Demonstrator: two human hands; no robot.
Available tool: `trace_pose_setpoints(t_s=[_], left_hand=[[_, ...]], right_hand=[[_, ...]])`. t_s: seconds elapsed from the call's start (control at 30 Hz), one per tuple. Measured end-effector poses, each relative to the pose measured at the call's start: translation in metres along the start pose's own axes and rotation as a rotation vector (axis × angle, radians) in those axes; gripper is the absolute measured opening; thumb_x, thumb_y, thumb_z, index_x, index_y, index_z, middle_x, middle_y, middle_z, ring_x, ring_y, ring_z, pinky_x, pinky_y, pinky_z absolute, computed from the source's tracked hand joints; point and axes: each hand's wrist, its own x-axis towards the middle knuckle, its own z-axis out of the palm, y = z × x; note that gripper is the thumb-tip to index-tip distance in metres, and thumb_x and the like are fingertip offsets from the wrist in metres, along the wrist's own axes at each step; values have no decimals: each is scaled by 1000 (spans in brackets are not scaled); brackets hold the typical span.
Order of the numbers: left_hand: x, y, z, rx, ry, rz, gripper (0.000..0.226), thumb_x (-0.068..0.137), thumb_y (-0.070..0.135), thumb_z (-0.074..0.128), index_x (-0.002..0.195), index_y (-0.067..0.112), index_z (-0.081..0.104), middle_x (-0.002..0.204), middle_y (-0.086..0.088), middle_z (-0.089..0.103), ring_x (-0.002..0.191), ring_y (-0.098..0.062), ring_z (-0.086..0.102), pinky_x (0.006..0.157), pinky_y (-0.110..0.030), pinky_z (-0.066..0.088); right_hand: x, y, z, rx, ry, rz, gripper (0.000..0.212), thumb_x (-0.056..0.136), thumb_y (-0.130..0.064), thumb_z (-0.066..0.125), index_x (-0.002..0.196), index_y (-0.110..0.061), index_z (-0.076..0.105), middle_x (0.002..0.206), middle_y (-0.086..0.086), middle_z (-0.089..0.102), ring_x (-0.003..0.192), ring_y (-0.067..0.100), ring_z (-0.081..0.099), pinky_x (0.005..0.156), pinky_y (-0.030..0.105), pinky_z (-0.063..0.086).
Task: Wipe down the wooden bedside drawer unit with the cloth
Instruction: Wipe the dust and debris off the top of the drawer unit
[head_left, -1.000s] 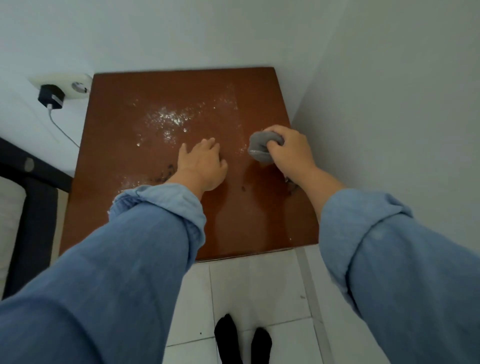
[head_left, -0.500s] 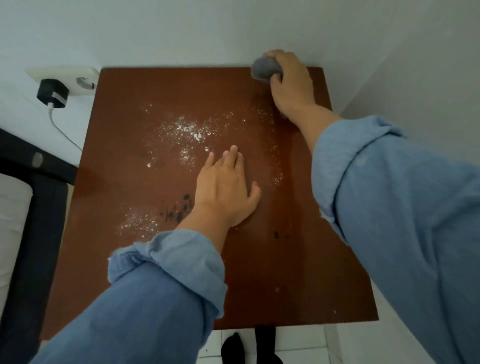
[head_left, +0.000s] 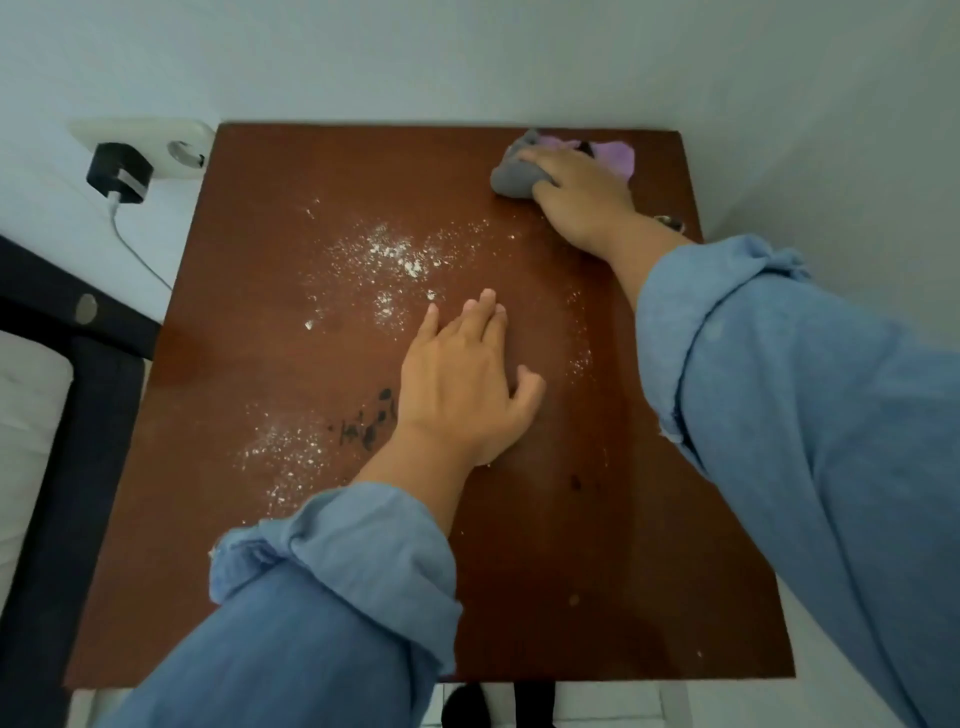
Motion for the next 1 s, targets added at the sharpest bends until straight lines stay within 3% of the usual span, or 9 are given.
trace_pose_setpoints(t_s=[0.2,0.37,0.57,1.0], left_hand=[[-7,-2,0,-63,-51,-12,74,83,40,14,150,11,27,159,-2,20,146,-13,17,120,-41,-3],[-54,2,-5,-40,-66,-27,61,95,36,24,151,10,23,160,-3,17,147,-15,12,120,-40,-3],[-105,7,6,-31,-109,-38,61,96,34,26,152,10,20,161,-3,13,148,-15,10,120,-43,-1],[-120,16,-1,25,-236,-37,61,97,37,21,153,12,16,162,-2,7,148,-17,10,119,-48,-5]], right_hand=[[-96,-16,16,17,-3,-32,44,91,-19,40,131,-34,50,148,-11,40,138,12,30,110,34,21],[-182,-30,20,-10,12,-7,46,90,-20,41,132,-36,49,148,-14,38,141,9,25,114,35,13],[-267,-50,36,-16,27,50,49,83,-26,35,128,-39,51,147,-16,39,141,10,26,115,37,13],[-365,-67,54,83,86,98,48,80,-24,36,121,-37,58,142,-16,47,139,9,30,114,32,11]])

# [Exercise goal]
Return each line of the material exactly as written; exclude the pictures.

# [Result of the task]
Demonstrator: two human hands; no robot.
Available tool: `trace_pose_setpoints(t_s=[_], left_hand=[[_, ...]], right_hand=[[_, ...]])`. t_s: seconds elapsed from the call's start (control at 30 Hz), one per tuple. Measured end-effector poses, each relative to the pose measured at the call's start: translation in metres along the start pose's own axes and rotation as a rotation vector (axis × angle, radians) in those axes; gripper is the absolute measured opening; thumb_x, thumb_y, thumb_z, index_x, index_y, index_z, middle_x, middle_y, middle_z, ring_x, ring_y, ring_z, pinky_x, pinky_y, pinky_z absolute, computed from the source's tracked hand joints; point and axes: each hand's wrist, its own x-axis towards the middle knuckle, its own z-axis out of the palm, y = z × x; note that gripper is the thumb-tip to index-tip distance in metres, and thumb_x and the like are fingertip offsets from the wrist in metres, along the wrist's own axes at each step; values have no decimals: each is scaled by 1000 (spans in brackets are not scaled); brackets hold the typical span.
Order of the numbers: left_hand: x, y, z, rx, ry, rz, gripper (0.000..0.226), thumb_x (-0.068..0.137), thumb_y (-0.070..0.135), thumb_z (-0.074..0.128), index_x (-0.002..0.195), index_y (-0.067..0.112), index_z (-0.081..0.104), middle_x (-0.002..0.204), middle_y (-0.086..0.088), middle_z (-0.089..0.103), ring_x (-0.002..0.191), ring_y (-0.098..0.062), ring_z (-0.086..0.102), pinky_x (0.006..0.157), pinky_y (-0.110..0.030), pinky_z (-0.066..0.088); right_hand: x, y, z, rx, ry, rz, gripper (0.000..0.212), thumb_x (-0.056..0.136), thumb_y (-0.130..0.064), thumb_z (-0.066..0.125), index_x (-0.002..0.196), index_y (-0.110..0.061), index_z (-0.076..0.105), middle_x (0.002..0.206), middle_y (-0.086..0.086), middle_z (-0.089..0.102), ring_x (-0.003..0.192), ring_y (-0.067..0.100), ring_z (-0.081..0.099), pinky_x (0.005..0.156), pinky_y (-0.030..0.105), pinky_z (-0.063..0.086).
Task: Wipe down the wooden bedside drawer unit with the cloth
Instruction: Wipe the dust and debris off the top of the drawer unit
[head_left, -1.000s] 
[head_left, -0.500s] 
[head_left, +0.000s] 
Motion for the next 1 s, targets added at the sharpest bends until straight lines stay within 3% of the usual span, or 9 are given.
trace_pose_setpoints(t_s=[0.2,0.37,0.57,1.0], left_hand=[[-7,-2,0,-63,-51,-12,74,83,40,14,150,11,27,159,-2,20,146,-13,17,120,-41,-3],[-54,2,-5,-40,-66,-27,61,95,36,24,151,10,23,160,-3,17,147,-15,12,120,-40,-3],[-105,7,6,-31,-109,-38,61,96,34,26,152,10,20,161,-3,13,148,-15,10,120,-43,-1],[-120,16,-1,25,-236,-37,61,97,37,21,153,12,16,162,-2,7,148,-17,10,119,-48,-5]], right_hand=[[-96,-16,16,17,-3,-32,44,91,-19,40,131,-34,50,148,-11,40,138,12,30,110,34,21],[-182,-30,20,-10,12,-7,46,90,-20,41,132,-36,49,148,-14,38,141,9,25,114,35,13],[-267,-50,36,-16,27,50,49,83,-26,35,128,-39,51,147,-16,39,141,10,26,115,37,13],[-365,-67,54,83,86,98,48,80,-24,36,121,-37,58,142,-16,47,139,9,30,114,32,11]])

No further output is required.